We performed genetic correlation analysis between brain folding phenotypes (including hemispheres and shape parameters), and 12 neuropsychiatric conditions with readily available summary data using LD score regression (LDSC v1.0.1)82. We also performed SNP-based heritability estimation using LDSC. Genetic variants were filtered and processed using the “munge_sumstats.py” in LDSC and we used LD scores recommended by the software authors82.

To account for multiple testing of extensive related and correlated phenotypes, we permuted each neuropsychiatric condition Z-score 100 times (limited by computational cost) and tested each permuted neuropsychiatric condition with each brain folding phenotype to generate an empirical multiple testing threshold of p = 0.0044 (approximately adjusted p < 0.01 from 100 permutations).

Colocalization analyses

We performed colocalization analyses83 between brain eQTLs from MetaBrain and brain folding loci using the coloc R package. We used the default priors (p1 = 10−4, p2 = 10−4, p12 = 10−5) with regions defined as +/−500 Kb around the lead variant. Evidence for colocalization was assessed using the posterior probability (PP) for hypothesis 4 (PP4; an association for both traits driven by the same causal variant). PP4 > 0.5 were deemed likely to colocalize as it guaranteed that hypothesis 4 was computed to have the highest posterior probability, and PP4 > 0.7 were deemed highly likely to colocalize.

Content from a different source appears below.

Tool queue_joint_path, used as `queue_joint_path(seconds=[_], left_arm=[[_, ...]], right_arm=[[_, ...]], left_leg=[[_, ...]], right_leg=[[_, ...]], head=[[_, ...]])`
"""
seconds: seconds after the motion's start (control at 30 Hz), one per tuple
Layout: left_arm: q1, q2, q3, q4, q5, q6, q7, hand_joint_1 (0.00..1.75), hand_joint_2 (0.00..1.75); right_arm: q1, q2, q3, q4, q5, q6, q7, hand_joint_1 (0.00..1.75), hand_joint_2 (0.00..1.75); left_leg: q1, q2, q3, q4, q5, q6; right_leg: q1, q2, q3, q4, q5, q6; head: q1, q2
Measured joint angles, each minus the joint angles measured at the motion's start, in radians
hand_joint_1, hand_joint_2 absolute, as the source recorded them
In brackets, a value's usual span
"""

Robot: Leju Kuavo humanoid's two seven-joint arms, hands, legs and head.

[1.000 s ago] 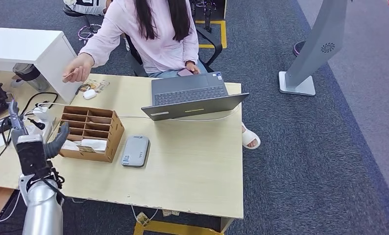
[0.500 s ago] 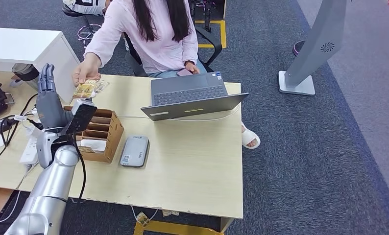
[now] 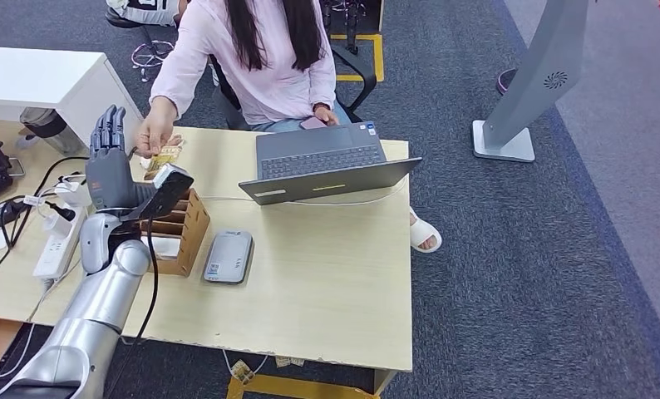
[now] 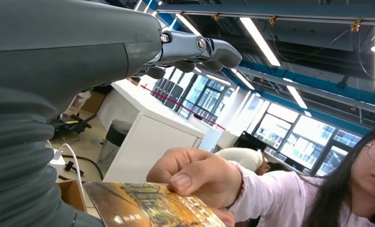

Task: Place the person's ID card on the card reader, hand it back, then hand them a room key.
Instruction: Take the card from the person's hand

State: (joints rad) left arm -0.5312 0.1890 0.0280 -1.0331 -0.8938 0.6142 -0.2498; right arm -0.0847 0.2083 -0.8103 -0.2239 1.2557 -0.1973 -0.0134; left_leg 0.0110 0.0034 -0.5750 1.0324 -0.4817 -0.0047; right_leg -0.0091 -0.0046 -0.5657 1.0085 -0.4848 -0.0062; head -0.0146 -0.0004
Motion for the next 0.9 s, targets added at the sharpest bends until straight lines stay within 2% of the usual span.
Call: queue_joint_path(seconds=[0.07,0.1,0.9], left_arm=[[0.000,-0.001,-0.005,0.000,0.000,0.000,0.003,1.48,1.75],[0.001,-0.001,-0.008,0.000,0.000,0.000,0.004,1.75,1.75],[0.032,-0.013,-0.043,-0.023,0.026,0.001,-0.003,1.75,1.75]], right_arm=[[0.000,0.000,0.000,0.000,-0.001,0.000,0.000,0.00,1.75],[0.000,0.000,0.000,0.000,-0.002,0.000,-0.001,0.00,1.75],[0.011,0.000,0.001,0.001,-0.014,-0.008,-0.008,0.00,1.75]], left_leg=[[0.000,0.000,0.000,0.000,0.000,0.000],[0.000,0.000,0.000,0.000,0.000,0.000],[0.000,0.000,0.000,0.000,0.000,0.000]], right_leg=[[0.000,0.000,0.000,0.000,0.000,0.000],[0.000,0.000,0.000,0.000,0.000,0.000],[0.000,0.001,0.000,0.000,0.000,0.000]], head=[[0.000,0.000],[0.000,0.000],[0.000,0.000]])
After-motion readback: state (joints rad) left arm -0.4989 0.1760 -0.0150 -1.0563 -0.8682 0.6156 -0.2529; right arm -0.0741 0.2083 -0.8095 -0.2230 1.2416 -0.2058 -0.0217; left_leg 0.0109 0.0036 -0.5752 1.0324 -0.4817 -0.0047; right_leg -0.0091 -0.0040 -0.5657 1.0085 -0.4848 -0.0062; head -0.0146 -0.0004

To assess whether all traits jointly colocalize at the KCNK2 locus (with brain eQTLs) and loci associated with multiple sulcal measures we used the multi-trait colocalization software HyPrColoc24, using the recommended default settings and priors (HyPrColoc’s default prior parameters p = 10−4 and pc = 2 × 10−2 are equivalent to setting p1 = 10−4, p2 = 10−4, p12 = 2 × 10−6 in coloc, hence the default prior probability of colocalization p12 is slightly more conservative than in coloc). HyPrColoc computes evidence supporting one or more clusters of traits colocalizing at a single variant in the region, concluding that a cluster of traits colocalize if the posterior probability of colocalization (PPC) is above a user defined threshold (PPC > 0.5 by default, which is equivalent to setting the algorithms’ regional, PR, and alignment, PA, thresholds to 0.7 respectively). We also performed additional sensitivity analysis across different parameter specifications (Supplementary Information). Heatmaps produced using the ComplexHeatmap R package.

Reporting summary

Further information on research design is available in the Nature Research Reporting Summary linked to this article.